Satta King: Satta Matka King Ratan Khatri dies in Mumbai | Mumbai News
MUMBAI: Ratan Khatri, who died Saturday at his home near Tardeo, was a regular at the Mahalaxmi racecourse. He was 88 years old. Dressed in flawless white kurta pajamas and a scarf tied like a headband, he would be seen diligently studying the race book and whispering to himself.
the Matka king, who from the early 1960s to the mid-1990s decided the fate of several lakh gamblers and faced millions of rupees through an illegal gambling network across the country, would find solace even in a bet of 100 rupees on horseback . There were not many among several hundred gamblers who could claim to know the man closely.
Khatri loved to avoid people. However, this reporter had access to his treasure chest of anecdotes and colorful tales, especially about famous people.
“I spent a lot of time with Feroz Khan in the Rajkamal studio during the making of Dharmatma (based on the matka business run by actor Premnath),” said the man who later produced a movie called Rangila Ratan.
Under the “no names please” terms, Khatri claimed that several movie stars, corporate barons, and politicians had more than a passing interest in Matka and sometimes called him to God’s forgotten hours when they were desperate for money cash.

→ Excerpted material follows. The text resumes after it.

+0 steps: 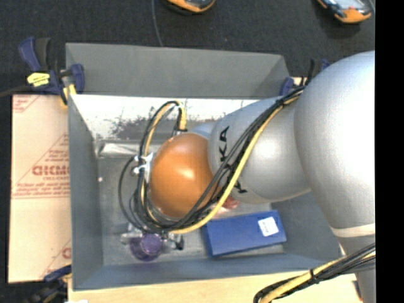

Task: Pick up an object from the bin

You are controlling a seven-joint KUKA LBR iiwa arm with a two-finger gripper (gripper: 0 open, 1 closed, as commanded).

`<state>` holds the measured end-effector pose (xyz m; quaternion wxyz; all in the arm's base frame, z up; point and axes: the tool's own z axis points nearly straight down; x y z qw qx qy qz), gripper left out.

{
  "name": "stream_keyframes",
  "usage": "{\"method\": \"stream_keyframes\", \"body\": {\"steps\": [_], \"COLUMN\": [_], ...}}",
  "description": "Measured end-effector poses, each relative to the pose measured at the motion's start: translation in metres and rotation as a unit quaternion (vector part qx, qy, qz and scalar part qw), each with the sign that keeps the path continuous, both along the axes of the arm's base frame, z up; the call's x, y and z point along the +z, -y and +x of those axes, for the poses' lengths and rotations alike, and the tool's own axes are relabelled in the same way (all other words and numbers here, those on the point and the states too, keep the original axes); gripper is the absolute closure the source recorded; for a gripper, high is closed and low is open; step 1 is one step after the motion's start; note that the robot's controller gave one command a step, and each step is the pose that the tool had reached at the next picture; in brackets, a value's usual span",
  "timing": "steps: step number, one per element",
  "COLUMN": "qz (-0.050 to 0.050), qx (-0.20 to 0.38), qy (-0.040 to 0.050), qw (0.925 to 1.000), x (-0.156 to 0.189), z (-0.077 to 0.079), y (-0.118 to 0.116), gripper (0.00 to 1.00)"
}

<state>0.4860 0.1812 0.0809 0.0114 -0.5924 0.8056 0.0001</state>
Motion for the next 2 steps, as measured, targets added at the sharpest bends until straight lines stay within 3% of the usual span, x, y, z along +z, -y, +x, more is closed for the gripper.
{"method": "stream_keyframes", "body": {"steps": [2], "qz": [0.000], "qx": [-0.003], "qy": [-0.0011], "qw": [1.0000], "x": [0.0002], "z": [0.0000], "y": [-0.0002], "gripper": [1.00]}}
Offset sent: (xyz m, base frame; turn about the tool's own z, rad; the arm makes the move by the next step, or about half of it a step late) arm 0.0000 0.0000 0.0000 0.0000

He began his dream career in the bustling business area of Mumbadevi, where idlers used to gamble on the daily trickle of fluctuating cotton rates in the New York market. “But the New York market five-day weekly calendar saw compulsive gamblers looking for alternatives that I provided for them,” he revealed.

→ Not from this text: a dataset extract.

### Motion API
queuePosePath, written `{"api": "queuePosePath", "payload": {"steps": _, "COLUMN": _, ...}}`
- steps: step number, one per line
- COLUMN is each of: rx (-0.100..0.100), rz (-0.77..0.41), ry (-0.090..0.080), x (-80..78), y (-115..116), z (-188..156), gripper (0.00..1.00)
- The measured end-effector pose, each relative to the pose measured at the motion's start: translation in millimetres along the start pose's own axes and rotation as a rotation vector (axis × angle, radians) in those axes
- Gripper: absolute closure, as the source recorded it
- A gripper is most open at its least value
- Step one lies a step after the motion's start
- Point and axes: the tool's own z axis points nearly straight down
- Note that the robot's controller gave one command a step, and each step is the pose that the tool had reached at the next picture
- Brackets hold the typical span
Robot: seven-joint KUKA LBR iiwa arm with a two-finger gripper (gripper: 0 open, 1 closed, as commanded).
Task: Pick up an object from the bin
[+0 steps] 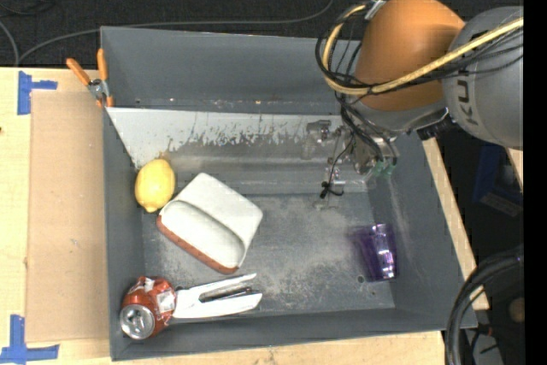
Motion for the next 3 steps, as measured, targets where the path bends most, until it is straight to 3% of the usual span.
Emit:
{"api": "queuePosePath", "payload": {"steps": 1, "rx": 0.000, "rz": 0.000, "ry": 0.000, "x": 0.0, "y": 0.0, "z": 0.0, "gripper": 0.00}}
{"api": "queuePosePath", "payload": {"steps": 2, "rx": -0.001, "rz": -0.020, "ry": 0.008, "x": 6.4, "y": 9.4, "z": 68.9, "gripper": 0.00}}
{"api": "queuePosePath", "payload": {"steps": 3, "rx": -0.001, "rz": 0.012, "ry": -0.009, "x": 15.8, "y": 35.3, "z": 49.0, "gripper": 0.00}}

“My close friends asked me to start my own union and I started drawing three letters to decide the number of the day,” he reported on the start of an activity that would last more than three decades.
Khatri used to draw three letters, twice a day at 9:00 p.m. and at midnight. The value of the cards would be added together to arrive at the winning number. The number will be broadcast through all betting centers across the country and those that were connected to Khatri abroad.
For a 25 paise bet, the returns were around Rs2.25 or more.
“People had great faith in my system. I would even ask them to open all three letters. I knew it was illegal, but I executed it with complete honesty,” he said.
According to him, the reason Matka lost its attraction is because “criminals today are running a little of what is left of matka and there is also an instant lottery option.”
The police crackdown on his unauthorized kingdom in 1995 and the resulting arrest saw the man, who spent 19 months behind bars during the Emergency, give up his illegal business.
Khatri suffered a paralytic attack in 2001, but his sharp mind could still juggle the numbers and assess the odds.
Hard to please, it would be influenced by very few things or people. One of them was a plate of delicious Upma at the racecourse in the afternoon.